\documentclass[runningheads]{llncs}
%In order to omit page numbers and running heads
%please use the following line instead of the first command line:
%\documentclass{llncs}.
%Furthermore change the line \pagestyle{headings} to
%\pagestyle{empty}.
\input{psfig.sty}
\begin{document}
\pagestyle{headings}
%In order to omit page numbers and running heads
%please change this line to
%\pagestyle{empty}
%and change the first command line too, see above.
\mainmatter
\title{The Utility of Semantic-Pragmatic Information and Dialogue-State
for Speech Recognition in Spoken Dialogue Systems}
\titlerunning{The Utility of Semantic-Pragmatic Information and Dialogue-State}
\author{Georg Stemmer \and Elmar N{\"o}th \and Heinrich Niemann}
\authorrunning{Georg Stemmer et al.}
\institute{University of Erlangen-N{\"u}rnberg, Chair for Pattern Recognition, Martensstrasse 3, \\
D-91058 Erlangen, Germany\\
\email{stemmer@informatik.uni-erlangen.de}\\
\texttt{http://www.mustererkennung.de}
}
\maketitle
\begin{abstract}
Information about the dialogue-state
can be integrated into language models to improve performance of
the speech recognizer in a dialogue system. A dialogue
state is defined in this paper as the question, the user is replying to.
One of the main problems in dialogue-state dependent language modelling
is the limitation of training data. In order to obtain robust models,
we use the method of rational interpolation to smooth between a
dialogue-state dependent and a general language model. In contrast
to linear interpolation methods, rational interpolation
weights the different predictors according to their reliability.

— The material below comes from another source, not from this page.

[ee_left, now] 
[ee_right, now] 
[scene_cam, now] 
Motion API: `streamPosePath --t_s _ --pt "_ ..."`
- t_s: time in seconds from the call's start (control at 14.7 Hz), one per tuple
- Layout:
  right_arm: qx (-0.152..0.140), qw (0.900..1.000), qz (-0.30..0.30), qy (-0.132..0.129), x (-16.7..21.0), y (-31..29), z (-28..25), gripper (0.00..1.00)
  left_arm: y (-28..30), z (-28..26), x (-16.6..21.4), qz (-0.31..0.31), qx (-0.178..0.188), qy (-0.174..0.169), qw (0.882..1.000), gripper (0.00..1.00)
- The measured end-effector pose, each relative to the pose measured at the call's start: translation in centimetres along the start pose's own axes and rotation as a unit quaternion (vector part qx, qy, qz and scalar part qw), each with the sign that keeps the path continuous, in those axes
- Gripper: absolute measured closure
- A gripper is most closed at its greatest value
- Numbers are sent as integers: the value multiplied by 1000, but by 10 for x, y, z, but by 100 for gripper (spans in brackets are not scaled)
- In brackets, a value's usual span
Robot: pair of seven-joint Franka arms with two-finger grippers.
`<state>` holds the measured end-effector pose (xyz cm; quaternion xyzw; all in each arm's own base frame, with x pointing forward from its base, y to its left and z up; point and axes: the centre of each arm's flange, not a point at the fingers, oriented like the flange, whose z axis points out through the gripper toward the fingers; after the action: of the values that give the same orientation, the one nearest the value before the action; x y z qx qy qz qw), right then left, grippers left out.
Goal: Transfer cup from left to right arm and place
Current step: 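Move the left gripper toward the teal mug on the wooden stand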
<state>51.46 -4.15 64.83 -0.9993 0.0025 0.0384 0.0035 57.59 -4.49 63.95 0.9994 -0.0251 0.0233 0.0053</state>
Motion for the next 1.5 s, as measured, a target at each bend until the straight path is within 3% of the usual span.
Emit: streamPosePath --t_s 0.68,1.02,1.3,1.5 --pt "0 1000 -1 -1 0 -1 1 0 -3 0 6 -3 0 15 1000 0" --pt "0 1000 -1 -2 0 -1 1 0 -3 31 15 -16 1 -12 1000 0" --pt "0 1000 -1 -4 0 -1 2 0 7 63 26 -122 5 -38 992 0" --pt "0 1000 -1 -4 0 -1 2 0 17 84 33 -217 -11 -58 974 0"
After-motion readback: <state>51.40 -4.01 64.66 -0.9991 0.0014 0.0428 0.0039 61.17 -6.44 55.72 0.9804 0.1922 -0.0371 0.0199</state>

Semantic-pragmatic knowledge is used to enlargen the training
data of the language models. Both methods reduce
perplexity and word error rate significantly.
\end{abstract}
\section{Introduction}
Current spoken dialogue systems usually have a modular architecture.
In most systems, the understanding of the user's utterances is done
by several components, which usually form a processing pipeline:
A speech recognizer generates one or several hypotheses of the spoken
word sequence, which are transformed into a semantic-pragmatic representation
by a language understanding unit. In combination with the actual
dialogue-state, the semantic-pragmatic representation
is used by the dialogue management for system-user interaction
and communication with external systems, e.g. a database.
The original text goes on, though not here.